‘When did that take place?’ I asked.
‘Some time about the middle of the last century,’ he replied; ‘but I will find out exactly.’
The next night he brought me the information that the January which, according to the old style, would have been that of 1752 was promoted to be the first month of the year 1753.
My dates then were, by several years, antecedent to the change, and it was an indisputable anachronism that the January between the December of 1747 and the March of 1748, should be entered as belonging to the latter year. This seemed to throw a little dubious light upon the perplexity; the January thus entered belonging clearly to 1747, and, therefore, was the same January with that of my ancestor’s letters. Plainly, however, the entry could not stand in evidence, its interpolation at least appeared indubitable, for how otherwise could it stand at the beginning of the new year instead of towards the end of the old, five, years before the change of style? Also, now I clearly remember that it did look a little crushed between the heading of the year and the next entry. It must be a forgery—and a stupid one as well, seeing the bottom of the preceding page, where there was a small blank, would have been the proper place to choose for it—that is, under the heading 1747. Could the 1748 have been inserted afterwards? That did not appear likely, seeing it belonged to all the rest of the entries on the page, there being none between the date in question and March 29, on the 25th of which month the new year began. The conclusion lying at the door was that some one had inserted the marriage so long after the change of style that he knew nothing of the trap there lying for his forgery. It seemed probable that, blindly following the letters, he had sought to place it in the beginning of the previous year, but, getting bewildered in the apparent eccentricities of the arrangement of month and year, had at last drawn his bow at a venture. Neither this nor any other theory I could fashion did I, however, find in the least satisfactory. All I could be sure of was that here was no evidence of the marriage—on the contrary, a strong presumption against it.

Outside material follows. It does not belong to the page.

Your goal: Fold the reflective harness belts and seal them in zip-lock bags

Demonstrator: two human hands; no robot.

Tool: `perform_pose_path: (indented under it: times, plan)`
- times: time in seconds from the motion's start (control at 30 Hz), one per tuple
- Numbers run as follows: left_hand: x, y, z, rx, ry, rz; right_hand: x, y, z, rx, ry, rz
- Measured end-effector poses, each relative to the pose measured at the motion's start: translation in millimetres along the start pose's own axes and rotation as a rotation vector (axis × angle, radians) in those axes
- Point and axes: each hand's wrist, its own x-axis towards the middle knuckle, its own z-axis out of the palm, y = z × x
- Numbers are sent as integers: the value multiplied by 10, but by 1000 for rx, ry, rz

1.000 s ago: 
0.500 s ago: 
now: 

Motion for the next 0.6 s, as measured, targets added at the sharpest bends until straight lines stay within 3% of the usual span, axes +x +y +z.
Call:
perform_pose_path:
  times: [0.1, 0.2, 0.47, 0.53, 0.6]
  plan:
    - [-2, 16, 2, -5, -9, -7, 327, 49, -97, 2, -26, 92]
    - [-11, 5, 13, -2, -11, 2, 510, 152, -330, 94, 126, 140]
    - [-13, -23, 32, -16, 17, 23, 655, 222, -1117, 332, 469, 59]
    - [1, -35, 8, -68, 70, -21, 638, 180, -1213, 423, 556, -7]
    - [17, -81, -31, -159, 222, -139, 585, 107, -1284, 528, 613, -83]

For my part, the dream in which I had indulged had been so short that I very soon recovered from the disappointment of the waking therefrom. Neither did the blot with which the birth of my grandfather was menaced affect me much. My chief annoyance in regard of that aspect of the affair was in being so related to Geoffrey Brotherton.
I cannot say how it came about, but I could not help observing that, by degrees, a manifest softening appeared in Charley’s mode of speaking of his father, although I knew that there was not the least approach to a more cordial intercourse between them. I attributed the change to the letters of his sister, which he always gave me to read. From them I have since classed her with a few others I have since known, chiefly women, the best of their kind, so good and so large-minded that they seem ever on the point of casting aside the unworthy opinions they have been taught, and showing themselves the true followers of Him who cared only for the truth, and yet holding by the doctrines of men, and believing them to be the mind of God.
In one or two of Charley’s letters to her I ventured to insert a question or two, and her reference to these in her replies to Charley gave me an opportunity of venturing to write to her more immediately, in part defending what I thought the truth, in part expressing all the sympathy I honestly could with her opinions. She replied very kindly, very earnestly, and with a dignity of expression as well as of thought which harmonized entirely with my vision of her deeper and grander nature.
The chief bent of my energies was now to vindicate for myself a worthy position in the world of letters; but my cherished hope lay in the growth of such an intimacy with Mary Osborne as might afford ground for the cultivation of far higher and more precious ambitions.
It was not, however, with the design of furthering these that I was now guilty of what will seem to most men a Quixotic action enough.
‘Your sister is fond of riding—is she not?’ I asked Charley one day, as we sauntered with our cigars on the terrace of the Adelphi.